The sentence continues to get extremely harsh when Mr. Boilard also grounded Mr. Coffin. It seems that he must be home by 9:00 on school nights. You can see by the above picture that Mr. Coffin finds the sentence a lot funnier than I did. I wonder if the media will be as vigilant making sure he keeps the conditions of his freedom as they were with Karla? Mr. Boilard stated that Mr. Coffin had paid enough. His business is in ruins, his house had to be mortgaged, and he will be paying his debts for the rest of his life. Sounds like the life of an average Canadian and to these people it represents suffering. I wonder how many criminals who go to prison lose their homes, their savings, their job, their freedom, and their spouses? Isn’t hardship the point? This judge’s reasoning is so flawed that we should demand he be removed from the bench.
Mr. Coffin did not act alone. Two other alleged swindlers will go to trial next month. Let us pray they end up in a real courtroom.
To highlight the joke that this sentence is, let’s look at another story that broke at the same time as the Coffin story did. “Ex-Tyco execs get up to 25 years in prison.” Isn’t it amazing. Just a short flight from here and you will be in a country where crime doesn’t pay as well as it does here. Here we have some top executives who swindled their company. They are now looking at spending the next 25 years incarcerated. Word has it that they will appeal and try to get a retrial in Quebec.

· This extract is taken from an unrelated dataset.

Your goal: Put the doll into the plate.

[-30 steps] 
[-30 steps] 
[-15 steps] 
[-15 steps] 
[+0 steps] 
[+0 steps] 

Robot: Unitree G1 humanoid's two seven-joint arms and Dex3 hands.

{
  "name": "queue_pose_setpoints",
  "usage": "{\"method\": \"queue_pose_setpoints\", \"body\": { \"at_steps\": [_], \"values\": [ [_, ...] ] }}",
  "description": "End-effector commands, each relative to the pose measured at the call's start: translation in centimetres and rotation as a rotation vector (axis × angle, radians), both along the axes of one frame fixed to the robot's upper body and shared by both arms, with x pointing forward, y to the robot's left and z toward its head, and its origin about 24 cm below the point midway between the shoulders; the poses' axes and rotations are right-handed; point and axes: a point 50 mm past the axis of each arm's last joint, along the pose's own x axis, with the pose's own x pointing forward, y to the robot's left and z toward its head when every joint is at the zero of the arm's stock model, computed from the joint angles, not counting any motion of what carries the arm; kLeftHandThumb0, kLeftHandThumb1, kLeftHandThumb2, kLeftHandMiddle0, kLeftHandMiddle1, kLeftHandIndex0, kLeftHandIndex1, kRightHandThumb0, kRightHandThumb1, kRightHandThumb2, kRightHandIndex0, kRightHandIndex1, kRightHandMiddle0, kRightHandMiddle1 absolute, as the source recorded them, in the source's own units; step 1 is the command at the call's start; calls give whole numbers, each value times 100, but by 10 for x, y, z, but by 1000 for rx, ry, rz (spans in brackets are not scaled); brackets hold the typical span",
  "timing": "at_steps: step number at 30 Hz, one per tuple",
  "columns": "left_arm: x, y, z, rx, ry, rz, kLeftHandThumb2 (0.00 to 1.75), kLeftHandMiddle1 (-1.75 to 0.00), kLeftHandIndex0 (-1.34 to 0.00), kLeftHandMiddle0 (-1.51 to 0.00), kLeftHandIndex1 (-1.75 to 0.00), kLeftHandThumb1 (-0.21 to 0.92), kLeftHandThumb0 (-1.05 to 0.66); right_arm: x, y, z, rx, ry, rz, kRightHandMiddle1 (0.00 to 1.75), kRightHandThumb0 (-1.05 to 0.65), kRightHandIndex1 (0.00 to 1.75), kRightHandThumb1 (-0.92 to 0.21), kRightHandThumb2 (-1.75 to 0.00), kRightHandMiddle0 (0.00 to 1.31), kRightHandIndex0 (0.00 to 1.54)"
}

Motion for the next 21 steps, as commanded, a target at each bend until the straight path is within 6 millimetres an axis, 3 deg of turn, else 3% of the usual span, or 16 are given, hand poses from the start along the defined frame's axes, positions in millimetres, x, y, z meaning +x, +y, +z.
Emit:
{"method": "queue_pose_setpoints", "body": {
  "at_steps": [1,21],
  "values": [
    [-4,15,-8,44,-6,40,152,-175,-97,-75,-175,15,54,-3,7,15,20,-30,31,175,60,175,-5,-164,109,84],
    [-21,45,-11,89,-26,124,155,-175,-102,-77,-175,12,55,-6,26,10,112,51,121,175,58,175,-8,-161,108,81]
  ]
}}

David Radler, former head of Hollinger Inc., was sentenced on one count of mail fraud this week. The sentence? 29 months in prison and the maximum $250,000 US fine. No home detention or school for Mr. Radler. Lights out at 21:00, even on weekends.
Once again, Canadian justice shows itself for the overly-lax, lenient joke that it is. Something must be done to restore the faith of the Canadian people. As of 3:20pm on Tuesday, the Ottawa Sun’s online poll, which asked “Do you agree with Mr. Coffin’s sentence?” had received 1780 votes. 93% said “No, I don’t agree.” Canada clearly is in need of minimal sentencing, whereby judges would be required to sentence criminals to a minimum amount of jail time. The way things are now makes our courts a charade. This is not justice, and a free democracy must indeed have and embrace justice to survive.